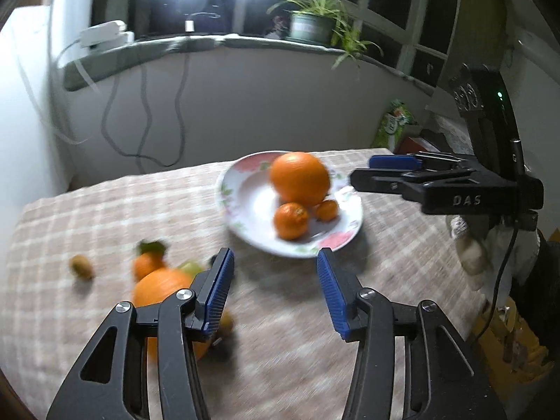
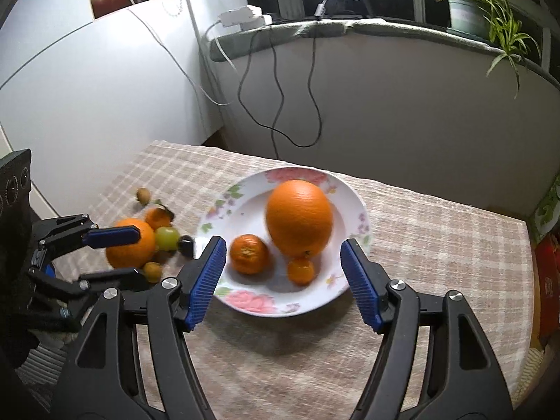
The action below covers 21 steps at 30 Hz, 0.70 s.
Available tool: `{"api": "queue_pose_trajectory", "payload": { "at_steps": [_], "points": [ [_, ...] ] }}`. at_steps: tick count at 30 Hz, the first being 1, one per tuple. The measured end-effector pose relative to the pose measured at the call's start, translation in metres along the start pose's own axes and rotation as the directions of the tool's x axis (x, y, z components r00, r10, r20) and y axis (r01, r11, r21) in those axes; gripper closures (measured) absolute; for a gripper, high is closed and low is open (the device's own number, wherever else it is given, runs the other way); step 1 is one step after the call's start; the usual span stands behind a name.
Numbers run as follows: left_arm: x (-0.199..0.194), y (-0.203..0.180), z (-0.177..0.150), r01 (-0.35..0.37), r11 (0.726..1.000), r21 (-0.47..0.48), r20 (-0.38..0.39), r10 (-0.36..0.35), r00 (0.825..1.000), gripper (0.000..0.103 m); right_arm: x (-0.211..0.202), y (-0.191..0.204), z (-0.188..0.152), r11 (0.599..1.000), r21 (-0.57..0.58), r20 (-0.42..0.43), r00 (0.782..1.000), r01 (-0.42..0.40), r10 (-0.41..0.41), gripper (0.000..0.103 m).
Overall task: Organize fruits
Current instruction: 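Withdraw both tools from the plate toward the remaining fruit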
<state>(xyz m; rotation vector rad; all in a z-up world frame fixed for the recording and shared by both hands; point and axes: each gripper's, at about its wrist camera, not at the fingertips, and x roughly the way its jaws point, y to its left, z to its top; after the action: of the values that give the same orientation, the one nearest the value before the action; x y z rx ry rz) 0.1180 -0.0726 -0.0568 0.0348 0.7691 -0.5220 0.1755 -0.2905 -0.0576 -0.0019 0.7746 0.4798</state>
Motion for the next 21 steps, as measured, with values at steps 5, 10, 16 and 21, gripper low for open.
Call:
{"api": "queue_pose_trajectory", "payload": {
  "at_steps": [5, 10, 16, 21],
  "points": [
    [-0.018, 0.025, -0.017, -0.044, 0.998, -0.043, -0.003, 0.043, 0.999, 0.051, 0.001, 0.024, -0.002, 0.999, -0.023, -0.009, 0.999, -0.049, 0.049, 0.032],
    [-0.027, 0.047, -0.033, -0.081, 0.993, -0.09, -0.017, 0.08, 0.997, 0.039, 0.007, 0.051, -0.003, 0.994, -0.058, -0.03, 0.995, -0.098, 0.096, 0.027],
    [-0.026, 0.059, -0.044, -0.09, 0.987, -0.132, -0.037, 0.086, 0.996, 0.028, 0.018, 0.077, -0.004, 0.988, -0.069, -0.06, 0.989, -0.14, 0.136, 0.014],
    [-0.023, 0.067, -0.051, -0.069, 0.983, -0.17, -0.059, 0.06, 0.996, 0.028, 0.03, 0.089, -0.003, 0.984, -0.033, -0.095, 0.981, -0.174, 0.17, 0.01]
  ]
}}
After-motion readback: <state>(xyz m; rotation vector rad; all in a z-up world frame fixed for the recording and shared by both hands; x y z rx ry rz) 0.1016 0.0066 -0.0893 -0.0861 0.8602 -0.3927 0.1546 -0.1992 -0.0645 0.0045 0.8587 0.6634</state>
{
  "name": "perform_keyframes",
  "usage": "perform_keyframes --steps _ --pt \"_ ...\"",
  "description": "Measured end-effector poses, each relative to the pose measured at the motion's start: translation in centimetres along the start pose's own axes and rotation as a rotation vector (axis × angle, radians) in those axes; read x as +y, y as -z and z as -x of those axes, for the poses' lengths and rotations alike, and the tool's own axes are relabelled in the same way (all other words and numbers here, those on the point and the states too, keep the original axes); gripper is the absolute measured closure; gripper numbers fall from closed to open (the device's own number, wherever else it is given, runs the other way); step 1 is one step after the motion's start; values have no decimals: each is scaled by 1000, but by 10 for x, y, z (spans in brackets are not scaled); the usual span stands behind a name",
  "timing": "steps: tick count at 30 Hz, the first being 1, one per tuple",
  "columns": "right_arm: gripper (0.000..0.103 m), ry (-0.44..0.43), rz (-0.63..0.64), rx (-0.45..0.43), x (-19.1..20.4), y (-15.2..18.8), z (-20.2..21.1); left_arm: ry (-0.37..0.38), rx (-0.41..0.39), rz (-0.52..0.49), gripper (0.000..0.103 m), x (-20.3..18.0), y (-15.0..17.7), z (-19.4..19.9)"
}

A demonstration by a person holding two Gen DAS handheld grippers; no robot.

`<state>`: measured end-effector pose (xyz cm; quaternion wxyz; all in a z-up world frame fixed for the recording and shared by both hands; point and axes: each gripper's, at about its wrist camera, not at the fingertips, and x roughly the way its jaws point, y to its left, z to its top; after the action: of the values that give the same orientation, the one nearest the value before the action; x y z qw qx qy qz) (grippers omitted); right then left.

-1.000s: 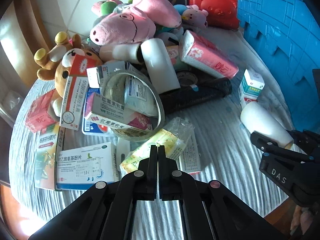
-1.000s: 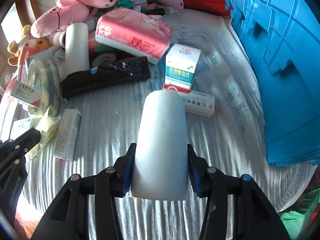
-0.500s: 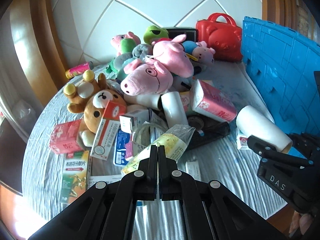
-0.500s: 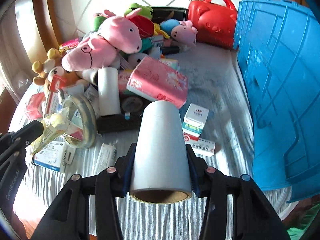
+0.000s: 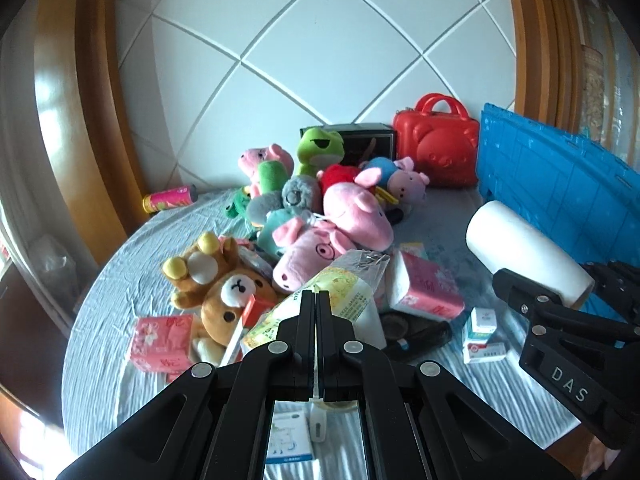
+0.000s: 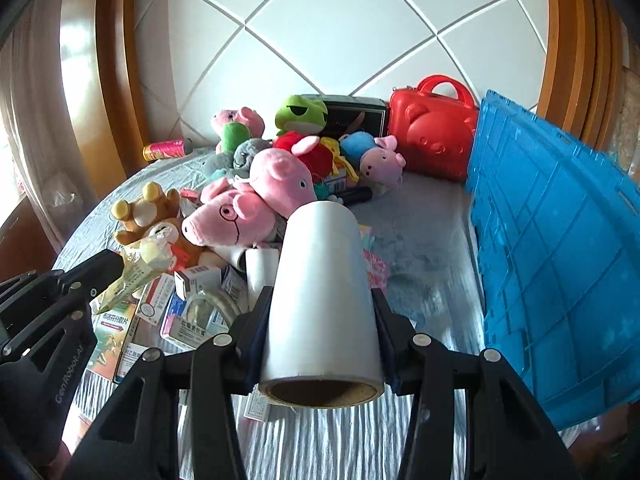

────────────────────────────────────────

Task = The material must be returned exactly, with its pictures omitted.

Solved problem =
The action below covers 21 steps at 30 Hz, 0.70 s.
Available tool: `{"api": "queue_pose_trajectory", "payload": { "at_steps": [_], "points": [ [_, ...] ] }}`. at_steps: tick count at 30 Hz, the first being 1, one per tuple. The measured end-effector pose relative to the pose measured at the call's start, translation in metres along the start pose's own axes and rotation as the directions of the tool's x axis (x, y, z components r00, r10, r20) and y axis (r01, r11, r21) in those axes; gripper closures (measured) absolute; for a gripper, high is closed and low is open (the device's own number, wherever else it is given, runs the other way); step 1 is one step after the call's start; the usual span stands behind a name.
Numbers run as follows: left_arm: x (-0.199..0.194), y (-0.203..0.180), z (-0.177..0.150), r01 (-0.35..0.37), r11 (0.726..1.000), r21 (-0.47..0.48), r20 (-0.38..0.39), r10 (-0.36..0.35), r00 (0.825..1.000), gripper (0.000..0.103 m); right_arm: x (-0.211..0.202), y (-0.191..0.204), z (-0.188..0.152), r11 (0.599..1.000), r21 (-0.57..0.58), r20 (-0.42..0.43), r00 (0.782..1.000), r01 (-0.42..0.40), r10 (-0.41..0.41), gripper (0.000..0.103 m).
Overall task: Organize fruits
Current instruction: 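Withdraw both tools from the plate toward the remaining fruit
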<state>(xyz m; rotation vector rad; all in a z-up world frame fixed for the recording and shared by both hands; point and axes: each gripper's, at about its wrist camera, not at the fingertips, and x roughly the way its jaws point, y to its left, z to its top; after the action: of the values that give the same orientation, the one nearest the value before the action; x y z rx ry rz) 0.1180 -0.0726 -0.0568 0.0348 0.7691 -0.5220 0.1755 -0.2905 -0.0576 -0.0019 0.7746 0.4798</state>
Motion for the next 21 steps, as measured, with values at steps 5, 10, 16 and 21, gripper low for open.
Call:
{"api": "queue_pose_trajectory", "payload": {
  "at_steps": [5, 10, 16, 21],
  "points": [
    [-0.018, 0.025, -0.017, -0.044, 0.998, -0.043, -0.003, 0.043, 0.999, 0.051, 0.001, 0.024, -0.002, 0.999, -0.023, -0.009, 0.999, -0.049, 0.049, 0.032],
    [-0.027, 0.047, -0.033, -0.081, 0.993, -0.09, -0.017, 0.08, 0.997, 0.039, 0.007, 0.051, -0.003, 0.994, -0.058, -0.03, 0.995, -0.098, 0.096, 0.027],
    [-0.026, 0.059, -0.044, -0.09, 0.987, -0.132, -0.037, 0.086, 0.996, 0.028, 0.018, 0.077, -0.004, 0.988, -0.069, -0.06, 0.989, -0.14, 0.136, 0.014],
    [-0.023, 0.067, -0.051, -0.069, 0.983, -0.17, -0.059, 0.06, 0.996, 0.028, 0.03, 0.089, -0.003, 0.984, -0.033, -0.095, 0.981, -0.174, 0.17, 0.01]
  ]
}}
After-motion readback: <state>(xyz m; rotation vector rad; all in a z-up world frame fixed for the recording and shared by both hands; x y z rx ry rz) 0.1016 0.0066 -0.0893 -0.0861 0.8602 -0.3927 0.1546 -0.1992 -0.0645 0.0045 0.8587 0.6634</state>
{
  "name": "perform_keyframes",
  "usage": "perform_keyframes --steps _ --pt \"_ ...\"",
  "description": "Measured end-effector poses, each relative to the pose measured at the motion's start: translation in centimetres along the start pose's own axes and rotation as a rotation vector (axis × angle, radians) in those axes; read x as +y, y as -z and z as -x of those axes, for the poses' lengths and rotations alike, and the tool's own axes are relabelled in the same way (all other words and numbers here, those on the point and the states too, keep the original axes); gripper is the absolute measured closure; gripper numbers fall from closed to open (the device's own number, wherever else it is given, runs the other way); step 1 is one step after the motion's start; values have no decimals: each is scaled by 1000, but by 10 for x, y, z (spans in brackets are not scaled); the usual span stands behind a name",
  "timing": "steps: tick count at 30 Hz, the first being 1, one per tuple",
  "columns": "right_arm: gripper (0.000..0.103 m), ry (-0.44..0.43), rz (-0.63..0.64), rx (-0.45..0.43), x (-19.1..20.4), y (-15.2..18.8), z (-20.2..21.1); left_arm: ry (-0.37..0.38), rx (-0.41..0.39), rz (-0.52..0.49), gripper (0.000..0.103 m), x (-20.3..18.0), y (-15.0..17.7), z (-19.4..19.9)"
}

A demonstration by a person holding two Gen DAS handheld grippers; no robot.

`<state>`: measured end-effector pose (xyz cm; quaternion wxyz; all in a z-up world frame fixed for the recording and shared by both hands; point and axes: each gripper's, at about its wrist camera, not at the fingertips, and x roughly the way its jaws point, y to its left, z to its top; after the action: of the values that give the same orientation, the one nearest the value before the action; x y z qw qx qy qz) (grippers omitted); right then left.

-1.000s: 
-1.000s: 
-0.500s: 
-0.500s: 
+0.000s: 
+0.000s: 

There's no more to the output.